Communities Can Deliver for Malaria

The Tropical Disease Research (TDR) program of UNDP/World Bank/WHO/UNICEF piloted Community Directed Intervention (CDI) for ivermectin distribution for onchocerciasis (river blindness) control in 1995, and found that it provided greater coverage than distribution efforts organized by only the health authority. With CDI communities made decisions when and how to collect their annual ivermectin supplies, about the preferred mode of distribution (house-to-house, central), and days when distribution would occur, and who would be their volunteer Community Directed Distributors (CDDs). This model was adopted by the African Program for Onchocerciasis Control (APOC) and has become possibly the largest community participatory disease control mechanism in Africa, and possibly the world, reaching millions residents in isolated villages who often rarely see the formal health service. While the health system provides training, supervision and commodities, it is the villagers themselves that organize their own ivermectin distribution.

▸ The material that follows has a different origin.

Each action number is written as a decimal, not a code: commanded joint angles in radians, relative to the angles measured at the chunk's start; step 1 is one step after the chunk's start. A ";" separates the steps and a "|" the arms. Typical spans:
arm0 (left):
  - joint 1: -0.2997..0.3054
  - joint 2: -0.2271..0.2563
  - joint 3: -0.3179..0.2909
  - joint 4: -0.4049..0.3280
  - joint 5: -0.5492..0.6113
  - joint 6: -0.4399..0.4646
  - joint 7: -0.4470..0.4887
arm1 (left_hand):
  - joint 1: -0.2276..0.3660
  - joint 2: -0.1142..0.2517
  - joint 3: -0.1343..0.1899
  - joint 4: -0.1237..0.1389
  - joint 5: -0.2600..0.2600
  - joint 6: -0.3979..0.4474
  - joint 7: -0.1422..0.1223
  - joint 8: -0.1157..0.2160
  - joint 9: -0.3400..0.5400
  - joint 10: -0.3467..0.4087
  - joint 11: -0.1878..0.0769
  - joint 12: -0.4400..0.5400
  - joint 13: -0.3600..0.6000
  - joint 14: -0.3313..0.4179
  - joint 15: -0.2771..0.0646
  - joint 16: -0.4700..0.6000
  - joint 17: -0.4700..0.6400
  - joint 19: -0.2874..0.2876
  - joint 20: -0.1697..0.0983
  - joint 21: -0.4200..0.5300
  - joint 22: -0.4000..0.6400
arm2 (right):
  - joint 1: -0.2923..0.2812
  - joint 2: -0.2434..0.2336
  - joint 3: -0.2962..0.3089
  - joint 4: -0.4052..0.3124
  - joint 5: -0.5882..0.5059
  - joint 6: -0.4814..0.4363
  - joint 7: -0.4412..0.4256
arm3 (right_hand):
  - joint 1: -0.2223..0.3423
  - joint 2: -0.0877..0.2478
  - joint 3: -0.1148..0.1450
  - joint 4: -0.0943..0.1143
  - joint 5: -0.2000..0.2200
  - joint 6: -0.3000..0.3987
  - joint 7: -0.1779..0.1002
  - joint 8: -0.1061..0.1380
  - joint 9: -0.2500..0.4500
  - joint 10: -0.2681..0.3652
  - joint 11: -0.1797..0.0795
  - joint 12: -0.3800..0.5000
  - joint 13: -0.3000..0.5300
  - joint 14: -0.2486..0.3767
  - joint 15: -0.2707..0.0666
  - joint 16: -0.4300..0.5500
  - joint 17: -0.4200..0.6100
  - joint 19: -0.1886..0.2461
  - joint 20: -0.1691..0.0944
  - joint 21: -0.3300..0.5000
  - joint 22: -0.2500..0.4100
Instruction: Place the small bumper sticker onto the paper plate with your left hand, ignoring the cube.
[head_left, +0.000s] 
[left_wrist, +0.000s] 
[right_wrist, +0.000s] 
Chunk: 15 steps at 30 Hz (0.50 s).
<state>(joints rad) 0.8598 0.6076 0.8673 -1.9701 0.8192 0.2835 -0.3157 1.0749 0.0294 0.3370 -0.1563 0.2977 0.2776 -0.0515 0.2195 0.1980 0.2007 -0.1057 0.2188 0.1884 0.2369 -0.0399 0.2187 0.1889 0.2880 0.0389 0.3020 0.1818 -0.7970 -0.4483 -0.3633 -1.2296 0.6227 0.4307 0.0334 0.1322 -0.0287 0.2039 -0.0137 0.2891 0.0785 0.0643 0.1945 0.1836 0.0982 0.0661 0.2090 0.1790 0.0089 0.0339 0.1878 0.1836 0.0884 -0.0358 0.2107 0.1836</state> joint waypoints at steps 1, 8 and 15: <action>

Two years ago, TDR embarked on new research that tested whether other health interventions could be integrated within the CDI model. Thus, in selected districts in Cameroon, Nigeria, Tanzania and Uganda CDDs are also promoting home management of fever with antimalarials drugs, distributing insecticide treated nets, undertaking case detection for TB, and giving Vitamin A, in addition to annual ivermectin doses. One new intervention was introduced at each site in each of four trial districts, while the fifth serviced as control (offering only ivermectin as usual). A second intervention was added in year two. In the third and final year, all five interventions will be taking place in the four study districts at each site. Effort was made to ensure that the district health departments had supplies of all commodities, but only in the intervention districts were the commodities made available through the CDI approach.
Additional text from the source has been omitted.